What made this particular narrative so potent — and what made it trend on Twitter — was that it was juicy chum for the right’s social media sphere. Media Matters’ Matt Gertz summarized the system well over the weekend: There’s an audience for extreme conspiracy theories and an infrastructure for vetting and promoting them. There’s also very little interest in self-correcting, as made most obvious in the response to Donald Trump’s false claims about the election. So once the attack became news, there was an entire attention economy ready to pounce and sell anti-left claims to right-wing consumers. Grotesque memes emerged and were shared by people including Donald Trump Jr.
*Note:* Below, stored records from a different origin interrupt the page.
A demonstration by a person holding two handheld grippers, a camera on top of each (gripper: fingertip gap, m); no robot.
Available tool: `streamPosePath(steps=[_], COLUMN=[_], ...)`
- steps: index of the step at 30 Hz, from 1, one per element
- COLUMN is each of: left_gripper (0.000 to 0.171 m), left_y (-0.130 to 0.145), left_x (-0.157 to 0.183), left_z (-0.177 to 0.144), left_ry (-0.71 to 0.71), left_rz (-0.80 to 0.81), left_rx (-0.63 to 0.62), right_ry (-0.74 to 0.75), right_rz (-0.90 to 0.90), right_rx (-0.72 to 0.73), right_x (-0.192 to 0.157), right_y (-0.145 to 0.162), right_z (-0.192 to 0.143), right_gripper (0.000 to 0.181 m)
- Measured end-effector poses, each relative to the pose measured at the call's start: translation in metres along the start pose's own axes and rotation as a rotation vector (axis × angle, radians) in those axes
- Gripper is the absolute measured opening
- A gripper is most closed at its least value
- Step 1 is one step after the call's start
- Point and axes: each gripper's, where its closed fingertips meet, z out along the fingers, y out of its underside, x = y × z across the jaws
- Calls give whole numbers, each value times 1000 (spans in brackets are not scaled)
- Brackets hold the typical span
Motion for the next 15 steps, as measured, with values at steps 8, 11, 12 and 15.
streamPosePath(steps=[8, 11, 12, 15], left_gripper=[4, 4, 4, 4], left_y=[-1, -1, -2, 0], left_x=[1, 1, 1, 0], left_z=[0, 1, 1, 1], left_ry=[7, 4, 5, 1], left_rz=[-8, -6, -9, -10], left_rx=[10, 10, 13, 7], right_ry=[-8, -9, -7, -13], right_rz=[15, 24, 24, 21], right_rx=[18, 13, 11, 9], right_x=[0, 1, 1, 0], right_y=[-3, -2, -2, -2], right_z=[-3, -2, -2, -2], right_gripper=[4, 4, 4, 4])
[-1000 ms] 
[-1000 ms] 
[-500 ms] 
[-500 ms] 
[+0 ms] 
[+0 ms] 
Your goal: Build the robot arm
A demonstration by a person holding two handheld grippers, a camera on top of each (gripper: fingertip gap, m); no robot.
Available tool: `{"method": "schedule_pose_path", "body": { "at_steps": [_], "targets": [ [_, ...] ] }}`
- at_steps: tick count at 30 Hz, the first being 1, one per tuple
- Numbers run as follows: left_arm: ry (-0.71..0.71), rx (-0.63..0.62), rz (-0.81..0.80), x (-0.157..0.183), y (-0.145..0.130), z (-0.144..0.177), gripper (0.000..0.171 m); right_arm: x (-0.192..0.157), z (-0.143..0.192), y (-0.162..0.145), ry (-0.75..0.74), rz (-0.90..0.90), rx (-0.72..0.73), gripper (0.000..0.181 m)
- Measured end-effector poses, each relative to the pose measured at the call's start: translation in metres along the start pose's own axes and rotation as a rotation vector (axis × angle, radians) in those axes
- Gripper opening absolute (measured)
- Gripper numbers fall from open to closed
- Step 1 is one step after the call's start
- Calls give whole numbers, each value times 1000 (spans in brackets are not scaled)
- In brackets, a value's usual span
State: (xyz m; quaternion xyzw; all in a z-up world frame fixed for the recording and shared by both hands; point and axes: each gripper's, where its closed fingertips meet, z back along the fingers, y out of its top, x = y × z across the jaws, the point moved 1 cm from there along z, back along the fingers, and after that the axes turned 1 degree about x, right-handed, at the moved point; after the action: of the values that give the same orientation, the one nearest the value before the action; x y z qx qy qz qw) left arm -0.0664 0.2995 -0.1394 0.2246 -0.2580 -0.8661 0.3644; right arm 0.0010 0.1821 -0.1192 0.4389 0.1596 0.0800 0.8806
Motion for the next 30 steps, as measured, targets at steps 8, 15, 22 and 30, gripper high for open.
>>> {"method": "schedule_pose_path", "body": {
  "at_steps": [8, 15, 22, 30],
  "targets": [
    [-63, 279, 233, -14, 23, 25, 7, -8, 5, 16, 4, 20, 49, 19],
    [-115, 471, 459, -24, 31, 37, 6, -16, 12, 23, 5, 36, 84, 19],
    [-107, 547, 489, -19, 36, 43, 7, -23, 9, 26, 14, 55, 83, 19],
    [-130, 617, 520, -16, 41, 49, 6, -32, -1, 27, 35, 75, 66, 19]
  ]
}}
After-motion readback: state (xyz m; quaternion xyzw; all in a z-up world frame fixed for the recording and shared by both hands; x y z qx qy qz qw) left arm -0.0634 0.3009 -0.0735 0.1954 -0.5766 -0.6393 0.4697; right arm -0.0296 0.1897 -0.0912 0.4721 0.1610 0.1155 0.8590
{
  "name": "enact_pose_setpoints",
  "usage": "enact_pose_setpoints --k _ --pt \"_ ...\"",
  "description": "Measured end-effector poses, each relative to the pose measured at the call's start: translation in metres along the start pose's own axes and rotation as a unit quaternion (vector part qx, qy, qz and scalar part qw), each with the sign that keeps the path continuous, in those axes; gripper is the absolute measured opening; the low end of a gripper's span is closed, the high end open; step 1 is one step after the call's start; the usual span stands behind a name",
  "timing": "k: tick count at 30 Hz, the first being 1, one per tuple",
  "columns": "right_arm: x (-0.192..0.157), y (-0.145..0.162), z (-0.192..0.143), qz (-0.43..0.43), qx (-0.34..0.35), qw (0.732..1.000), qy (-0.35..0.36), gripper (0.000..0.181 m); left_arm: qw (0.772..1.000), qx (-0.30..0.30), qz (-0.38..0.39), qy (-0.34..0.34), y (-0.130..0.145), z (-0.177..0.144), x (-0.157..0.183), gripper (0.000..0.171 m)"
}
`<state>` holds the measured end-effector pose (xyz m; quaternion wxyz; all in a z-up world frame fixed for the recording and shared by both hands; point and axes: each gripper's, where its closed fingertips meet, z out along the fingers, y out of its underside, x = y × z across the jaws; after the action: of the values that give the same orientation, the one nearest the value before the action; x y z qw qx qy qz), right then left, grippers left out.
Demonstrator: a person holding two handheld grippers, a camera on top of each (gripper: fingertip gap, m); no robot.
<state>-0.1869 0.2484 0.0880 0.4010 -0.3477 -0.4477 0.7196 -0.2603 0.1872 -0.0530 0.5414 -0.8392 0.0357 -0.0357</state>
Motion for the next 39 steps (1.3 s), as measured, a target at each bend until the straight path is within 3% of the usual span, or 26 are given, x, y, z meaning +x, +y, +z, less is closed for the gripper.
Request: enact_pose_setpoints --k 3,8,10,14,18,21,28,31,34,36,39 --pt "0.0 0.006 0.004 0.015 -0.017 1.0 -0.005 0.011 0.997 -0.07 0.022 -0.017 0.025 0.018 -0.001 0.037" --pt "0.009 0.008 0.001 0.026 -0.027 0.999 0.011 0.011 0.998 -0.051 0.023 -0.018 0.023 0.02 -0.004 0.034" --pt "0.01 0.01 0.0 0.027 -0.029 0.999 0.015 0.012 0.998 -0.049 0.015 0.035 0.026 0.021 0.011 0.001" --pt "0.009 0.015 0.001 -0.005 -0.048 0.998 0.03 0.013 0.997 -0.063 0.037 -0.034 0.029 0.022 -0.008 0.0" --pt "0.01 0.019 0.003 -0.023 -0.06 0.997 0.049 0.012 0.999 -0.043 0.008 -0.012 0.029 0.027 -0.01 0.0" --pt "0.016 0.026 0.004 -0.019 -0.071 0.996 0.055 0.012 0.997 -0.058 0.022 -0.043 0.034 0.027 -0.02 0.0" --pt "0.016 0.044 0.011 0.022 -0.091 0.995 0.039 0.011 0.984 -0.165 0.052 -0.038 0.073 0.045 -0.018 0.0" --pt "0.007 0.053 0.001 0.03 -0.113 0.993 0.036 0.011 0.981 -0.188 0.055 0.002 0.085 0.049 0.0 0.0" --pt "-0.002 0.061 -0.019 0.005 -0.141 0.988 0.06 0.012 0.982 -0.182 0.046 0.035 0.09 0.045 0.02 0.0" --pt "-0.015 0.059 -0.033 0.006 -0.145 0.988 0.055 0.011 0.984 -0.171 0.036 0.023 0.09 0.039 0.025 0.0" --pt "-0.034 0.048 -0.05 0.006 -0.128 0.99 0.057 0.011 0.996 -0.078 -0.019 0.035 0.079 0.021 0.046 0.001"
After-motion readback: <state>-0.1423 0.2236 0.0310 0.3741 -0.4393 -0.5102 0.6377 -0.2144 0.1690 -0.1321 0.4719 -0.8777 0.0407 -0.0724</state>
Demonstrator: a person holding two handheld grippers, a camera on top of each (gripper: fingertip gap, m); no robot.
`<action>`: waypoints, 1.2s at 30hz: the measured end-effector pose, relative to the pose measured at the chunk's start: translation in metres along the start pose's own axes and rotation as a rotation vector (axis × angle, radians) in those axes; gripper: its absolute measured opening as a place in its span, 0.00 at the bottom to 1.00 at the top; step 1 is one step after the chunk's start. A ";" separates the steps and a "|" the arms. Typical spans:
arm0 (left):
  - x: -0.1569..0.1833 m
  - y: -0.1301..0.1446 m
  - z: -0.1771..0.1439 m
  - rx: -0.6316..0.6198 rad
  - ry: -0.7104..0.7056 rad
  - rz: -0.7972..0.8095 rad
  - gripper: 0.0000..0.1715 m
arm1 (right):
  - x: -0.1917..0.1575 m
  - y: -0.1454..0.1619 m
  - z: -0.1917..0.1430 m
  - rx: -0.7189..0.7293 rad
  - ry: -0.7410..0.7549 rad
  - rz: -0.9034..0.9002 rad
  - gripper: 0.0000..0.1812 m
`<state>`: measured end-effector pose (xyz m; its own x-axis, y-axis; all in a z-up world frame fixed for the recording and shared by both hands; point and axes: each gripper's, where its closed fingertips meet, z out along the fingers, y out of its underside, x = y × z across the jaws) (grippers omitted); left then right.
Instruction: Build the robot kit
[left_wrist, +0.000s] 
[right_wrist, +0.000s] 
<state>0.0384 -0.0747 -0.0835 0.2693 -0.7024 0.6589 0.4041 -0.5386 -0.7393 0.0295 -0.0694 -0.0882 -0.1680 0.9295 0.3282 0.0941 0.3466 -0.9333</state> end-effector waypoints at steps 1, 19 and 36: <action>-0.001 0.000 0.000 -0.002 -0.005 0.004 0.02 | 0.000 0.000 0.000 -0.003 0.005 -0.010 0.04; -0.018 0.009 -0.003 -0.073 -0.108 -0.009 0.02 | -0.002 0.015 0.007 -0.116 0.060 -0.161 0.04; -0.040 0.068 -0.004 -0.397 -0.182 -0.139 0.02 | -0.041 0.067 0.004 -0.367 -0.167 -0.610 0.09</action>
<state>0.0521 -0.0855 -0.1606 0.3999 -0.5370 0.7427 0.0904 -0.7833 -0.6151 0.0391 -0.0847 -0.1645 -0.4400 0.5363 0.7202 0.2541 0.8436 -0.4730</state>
Think about the effect here: Instead of there being a discussion about how an 82-year-old man was beaten with a hammer simply because his wife is a prominent Democrat, the discussion was instead about how Democrats are bad on crime or, worse, how the husband of that prominent Democrat is a deviant who brought it on himself. The currency of that latter frame was so robust that Elon Musk, new owner of Twitter and an expert in the business of appealing to the fringe right, shared a baseless conspiracy theory on his platform.

According to the federal indictment, DePape told San Francisco police that he wanted to hold Pelosi hostage and break her kneecaps if she lied to him. His alleged attack on Paul Pelosi suggests that he was willing to go further, but it’s not clear that he was engaged in a clearheaded effort to assassinate the Democratic leader as a function of his considered political beliefs.

But even if that was some consolation, which it really shouldn’t be, the aftermath of the attack was perhaps worse. It’s not simply that a man seriously injured Paul Pelosi unquestionably because of his spouse; it’s that there’s an ecosystem interested in scoring points against the left regardless of how morally repulsive doing so might be.

Donald Trump Jr., the son of a former president of the United States, did briefly share an even more repulsive homophobic image.

This is the son of a former president of the United States. That post was later deleted or removed, but, when viewed on Monday afternoon, the comments left by his followers were appreciative.